Top of Dataset
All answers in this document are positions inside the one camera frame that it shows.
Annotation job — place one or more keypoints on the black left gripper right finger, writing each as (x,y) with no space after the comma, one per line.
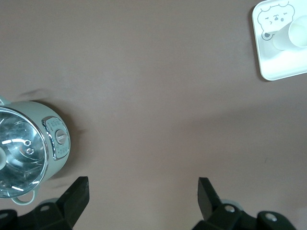
(211,210)

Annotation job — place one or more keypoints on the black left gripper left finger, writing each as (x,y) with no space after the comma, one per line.
(72,203)

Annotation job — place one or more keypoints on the white plastic cup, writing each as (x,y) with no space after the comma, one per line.
(298,31)

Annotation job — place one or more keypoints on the pale green electric cooking pot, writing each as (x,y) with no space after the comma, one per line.
(36,109)

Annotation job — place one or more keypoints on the brown table mat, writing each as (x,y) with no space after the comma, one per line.
(153,72)

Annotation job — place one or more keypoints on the white bear print tray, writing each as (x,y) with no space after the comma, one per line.
(268,62)

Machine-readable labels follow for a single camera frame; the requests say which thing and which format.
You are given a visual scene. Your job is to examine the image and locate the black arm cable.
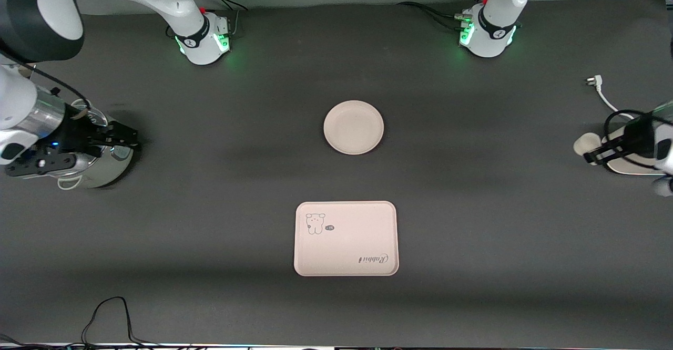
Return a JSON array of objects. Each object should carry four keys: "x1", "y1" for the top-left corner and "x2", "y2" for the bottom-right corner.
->
[
  {"x1": 0, "y1": 50, "x2": 90, "y2": 110},
  {"x1": 604, "y1": 109, "x2": 655, "y2": 153}
]

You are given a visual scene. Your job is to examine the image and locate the round beige plate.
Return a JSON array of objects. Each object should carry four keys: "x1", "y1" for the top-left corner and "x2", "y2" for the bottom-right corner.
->
[{"x1": 323, "y1": 100, "x2": 384, "y2": 156}]

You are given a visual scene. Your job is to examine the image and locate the pink rabbit print tray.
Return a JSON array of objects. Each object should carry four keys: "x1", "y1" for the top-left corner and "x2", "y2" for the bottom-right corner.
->
[{"x1": 293, "y1": 201, "x2": 399, "y2": 277}]

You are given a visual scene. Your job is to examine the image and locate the pale green electric pot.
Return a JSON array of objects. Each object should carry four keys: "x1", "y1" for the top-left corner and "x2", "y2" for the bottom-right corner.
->
[{"x1": 57, "y1": 111, "x2": 135, "y2": 190}]

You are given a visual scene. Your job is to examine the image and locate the white power cable with plug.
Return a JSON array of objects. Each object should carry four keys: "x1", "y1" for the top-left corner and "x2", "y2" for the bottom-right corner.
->
[{"x1": 586, "y1": 75, "x2": 634, "y2": 119}]

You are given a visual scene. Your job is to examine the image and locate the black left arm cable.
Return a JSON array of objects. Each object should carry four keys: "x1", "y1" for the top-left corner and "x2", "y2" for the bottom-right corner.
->
[{"x1": 604, "y1": 109, "x2": 655, "y2": 153}]

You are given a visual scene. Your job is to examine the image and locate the glass pot lid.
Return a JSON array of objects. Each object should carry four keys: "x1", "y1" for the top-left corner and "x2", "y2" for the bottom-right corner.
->
[{"x1": 68, "y1": 99, "x2": 108, "y2": 130}]

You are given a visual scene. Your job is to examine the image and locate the white steamed bun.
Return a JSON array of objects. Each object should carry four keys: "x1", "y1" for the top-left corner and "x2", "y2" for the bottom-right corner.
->
[{"x1": 573, "y1": 132, "x2": 603, "y2": 166}]

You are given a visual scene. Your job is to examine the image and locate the black cable loop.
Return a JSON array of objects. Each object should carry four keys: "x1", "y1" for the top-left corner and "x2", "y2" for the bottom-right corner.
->
[{"x1": 81, "y1": 296, "x2": 158, "y2": 346}]

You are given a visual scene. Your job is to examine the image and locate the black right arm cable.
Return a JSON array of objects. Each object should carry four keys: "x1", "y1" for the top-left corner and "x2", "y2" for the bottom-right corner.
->
[{"x1": 0, "y1": 50, "x2": 90, "y2": 110}]

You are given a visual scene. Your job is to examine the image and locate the black left base cables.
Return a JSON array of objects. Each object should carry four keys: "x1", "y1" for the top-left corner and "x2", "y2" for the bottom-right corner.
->
[{"x1": 397, "y1": 0, "x2": 492, "y2": 33}]

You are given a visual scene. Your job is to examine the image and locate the white toaster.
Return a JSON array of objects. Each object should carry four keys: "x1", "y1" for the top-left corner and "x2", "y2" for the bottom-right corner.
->
[{"x1": 605, "y1": 148, "x2": 671, "y2": 176}]

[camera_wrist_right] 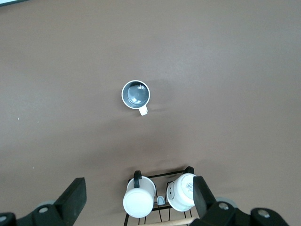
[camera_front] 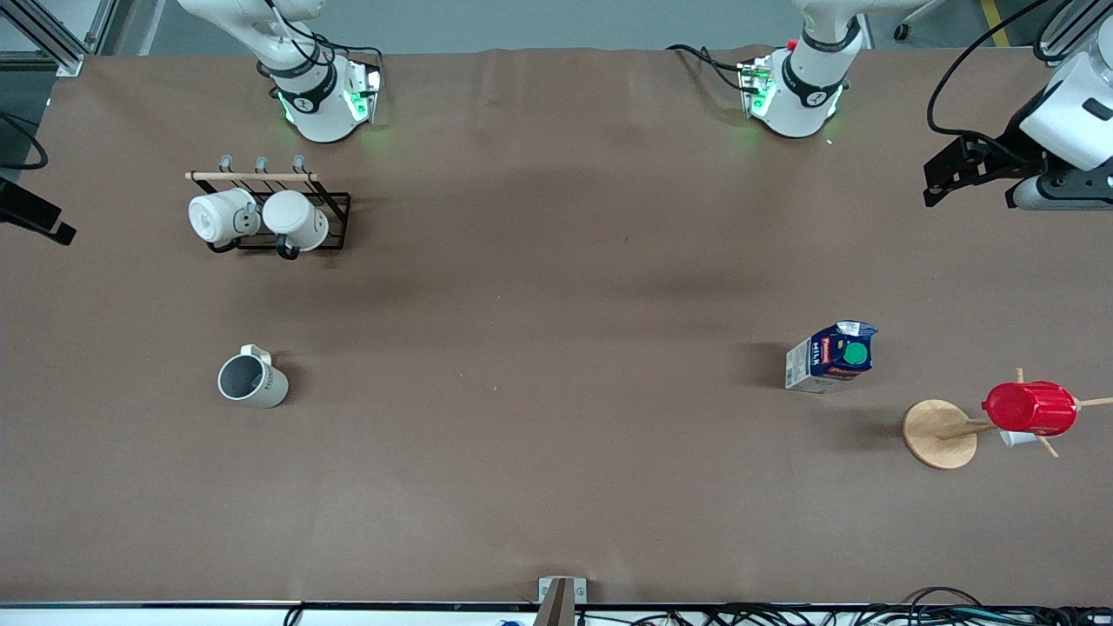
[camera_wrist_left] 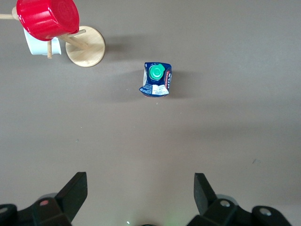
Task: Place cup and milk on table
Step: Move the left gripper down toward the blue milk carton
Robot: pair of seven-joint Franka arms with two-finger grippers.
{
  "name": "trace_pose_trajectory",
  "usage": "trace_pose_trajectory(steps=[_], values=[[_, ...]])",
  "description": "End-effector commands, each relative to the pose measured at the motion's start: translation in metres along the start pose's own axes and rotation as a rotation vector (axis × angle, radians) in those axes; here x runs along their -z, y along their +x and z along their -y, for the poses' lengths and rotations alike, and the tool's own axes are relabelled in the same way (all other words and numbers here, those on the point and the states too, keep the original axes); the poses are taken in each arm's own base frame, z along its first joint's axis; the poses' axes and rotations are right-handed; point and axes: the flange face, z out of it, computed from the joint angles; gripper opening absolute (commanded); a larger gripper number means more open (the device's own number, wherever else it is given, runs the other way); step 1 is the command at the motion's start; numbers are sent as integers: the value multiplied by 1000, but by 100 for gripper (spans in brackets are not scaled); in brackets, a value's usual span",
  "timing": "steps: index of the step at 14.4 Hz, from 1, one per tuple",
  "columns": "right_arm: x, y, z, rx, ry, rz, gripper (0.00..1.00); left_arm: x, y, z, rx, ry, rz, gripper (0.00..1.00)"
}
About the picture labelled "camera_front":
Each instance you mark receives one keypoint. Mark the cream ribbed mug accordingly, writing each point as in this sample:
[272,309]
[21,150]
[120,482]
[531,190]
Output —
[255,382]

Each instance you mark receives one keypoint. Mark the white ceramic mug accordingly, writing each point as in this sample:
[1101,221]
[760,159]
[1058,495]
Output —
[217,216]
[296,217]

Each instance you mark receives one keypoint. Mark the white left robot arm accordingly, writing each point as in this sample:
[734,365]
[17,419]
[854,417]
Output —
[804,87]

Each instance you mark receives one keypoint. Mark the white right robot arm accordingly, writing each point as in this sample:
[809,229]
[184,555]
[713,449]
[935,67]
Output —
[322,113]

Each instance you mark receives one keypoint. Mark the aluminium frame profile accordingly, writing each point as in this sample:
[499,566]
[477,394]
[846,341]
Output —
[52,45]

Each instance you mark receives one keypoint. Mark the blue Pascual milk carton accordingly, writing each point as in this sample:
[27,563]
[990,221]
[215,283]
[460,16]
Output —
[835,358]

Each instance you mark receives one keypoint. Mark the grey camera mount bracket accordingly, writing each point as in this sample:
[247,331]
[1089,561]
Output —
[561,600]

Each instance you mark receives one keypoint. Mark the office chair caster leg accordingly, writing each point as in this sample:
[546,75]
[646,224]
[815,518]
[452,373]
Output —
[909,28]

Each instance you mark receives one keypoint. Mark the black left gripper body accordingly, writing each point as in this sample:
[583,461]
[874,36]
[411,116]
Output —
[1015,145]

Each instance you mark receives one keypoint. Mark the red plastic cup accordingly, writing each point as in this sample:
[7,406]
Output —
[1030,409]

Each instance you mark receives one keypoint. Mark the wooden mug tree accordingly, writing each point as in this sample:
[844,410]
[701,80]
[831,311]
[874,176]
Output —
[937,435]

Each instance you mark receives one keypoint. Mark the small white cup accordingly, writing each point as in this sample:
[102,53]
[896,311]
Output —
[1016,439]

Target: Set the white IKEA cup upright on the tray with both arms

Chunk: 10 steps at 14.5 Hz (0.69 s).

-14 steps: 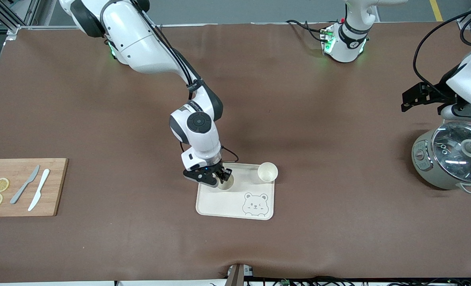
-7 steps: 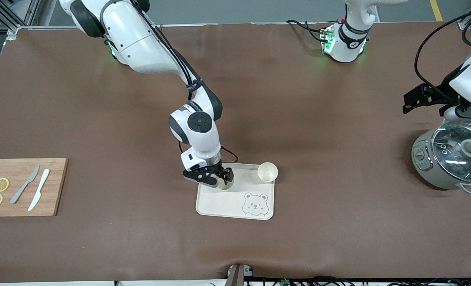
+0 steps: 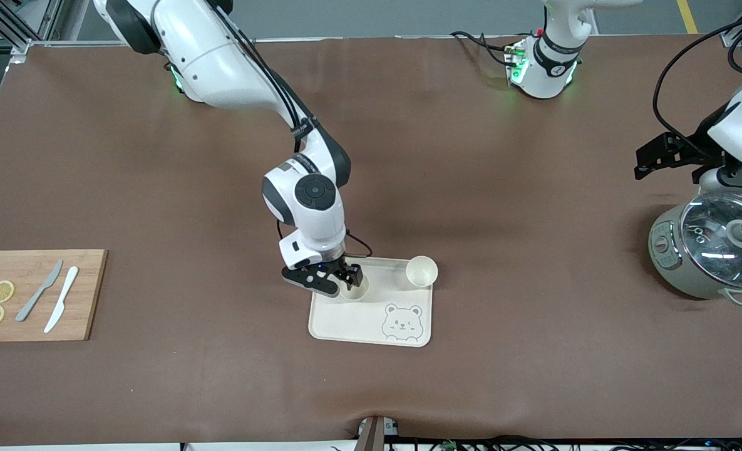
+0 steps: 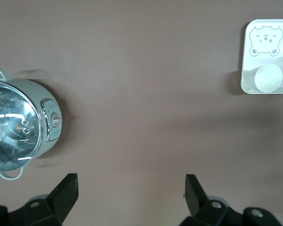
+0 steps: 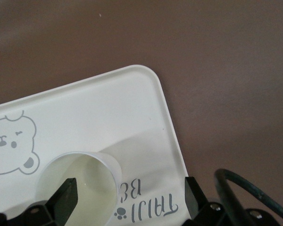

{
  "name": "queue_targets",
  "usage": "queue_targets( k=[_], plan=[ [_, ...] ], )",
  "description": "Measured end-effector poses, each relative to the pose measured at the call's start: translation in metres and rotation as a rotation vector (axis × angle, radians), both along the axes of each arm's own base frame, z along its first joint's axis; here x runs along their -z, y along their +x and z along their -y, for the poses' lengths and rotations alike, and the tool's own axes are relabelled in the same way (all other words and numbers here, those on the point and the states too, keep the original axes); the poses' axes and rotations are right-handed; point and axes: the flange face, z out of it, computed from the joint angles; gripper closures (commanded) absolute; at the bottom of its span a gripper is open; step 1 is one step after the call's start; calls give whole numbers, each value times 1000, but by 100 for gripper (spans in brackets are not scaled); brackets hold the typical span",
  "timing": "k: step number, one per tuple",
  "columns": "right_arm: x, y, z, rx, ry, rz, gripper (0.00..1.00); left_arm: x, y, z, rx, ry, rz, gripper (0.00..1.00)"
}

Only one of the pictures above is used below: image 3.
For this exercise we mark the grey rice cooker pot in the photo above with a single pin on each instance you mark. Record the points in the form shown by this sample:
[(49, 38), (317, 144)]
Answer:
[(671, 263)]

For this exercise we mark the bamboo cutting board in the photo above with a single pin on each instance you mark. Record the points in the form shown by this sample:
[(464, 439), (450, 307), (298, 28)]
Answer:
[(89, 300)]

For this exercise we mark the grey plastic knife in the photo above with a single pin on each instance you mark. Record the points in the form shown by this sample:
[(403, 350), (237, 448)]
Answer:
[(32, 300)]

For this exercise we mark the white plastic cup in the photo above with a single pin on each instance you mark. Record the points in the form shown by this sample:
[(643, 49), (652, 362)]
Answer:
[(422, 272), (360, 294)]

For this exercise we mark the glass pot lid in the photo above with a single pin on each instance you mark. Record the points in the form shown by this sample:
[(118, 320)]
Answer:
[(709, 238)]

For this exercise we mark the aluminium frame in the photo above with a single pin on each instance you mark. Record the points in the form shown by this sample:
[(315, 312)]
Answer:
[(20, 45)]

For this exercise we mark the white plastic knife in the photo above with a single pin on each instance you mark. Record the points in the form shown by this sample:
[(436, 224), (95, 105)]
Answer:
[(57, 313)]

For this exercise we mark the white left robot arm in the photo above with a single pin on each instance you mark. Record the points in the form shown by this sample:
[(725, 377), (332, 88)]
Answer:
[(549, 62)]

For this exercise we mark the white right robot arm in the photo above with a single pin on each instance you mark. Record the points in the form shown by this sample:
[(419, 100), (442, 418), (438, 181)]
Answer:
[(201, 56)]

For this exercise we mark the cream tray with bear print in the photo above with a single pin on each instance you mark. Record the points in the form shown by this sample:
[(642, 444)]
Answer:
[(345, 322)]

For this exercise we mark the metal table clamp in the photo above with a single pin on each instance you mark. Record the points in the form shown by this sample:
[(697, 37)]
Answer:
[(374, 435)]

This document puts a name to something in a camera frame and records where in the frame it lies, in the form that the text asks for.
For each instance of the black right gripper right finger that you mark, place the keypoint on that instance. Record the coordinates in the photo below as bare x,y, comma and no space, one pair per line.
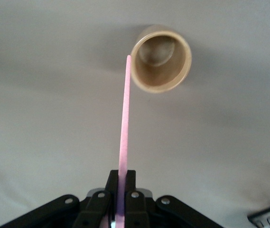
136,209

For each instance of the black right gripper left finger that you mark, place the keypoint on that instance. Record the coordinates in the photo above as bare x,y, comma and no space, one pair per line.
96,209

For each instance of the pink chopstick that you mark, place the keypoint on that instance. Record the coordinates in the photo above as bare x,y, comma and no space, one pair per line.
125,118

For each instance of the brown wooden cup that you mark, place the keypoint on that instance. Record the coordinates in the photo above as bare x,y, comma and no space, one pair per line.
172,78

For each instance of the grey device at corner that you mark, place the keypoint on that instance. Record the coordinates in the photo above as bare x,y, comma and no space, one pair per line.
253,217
Bottom of Dataset
* [What the exercise asks] Work out how many lines of the listing above include "arms"; the reply is that number alone.

* [Solution] 2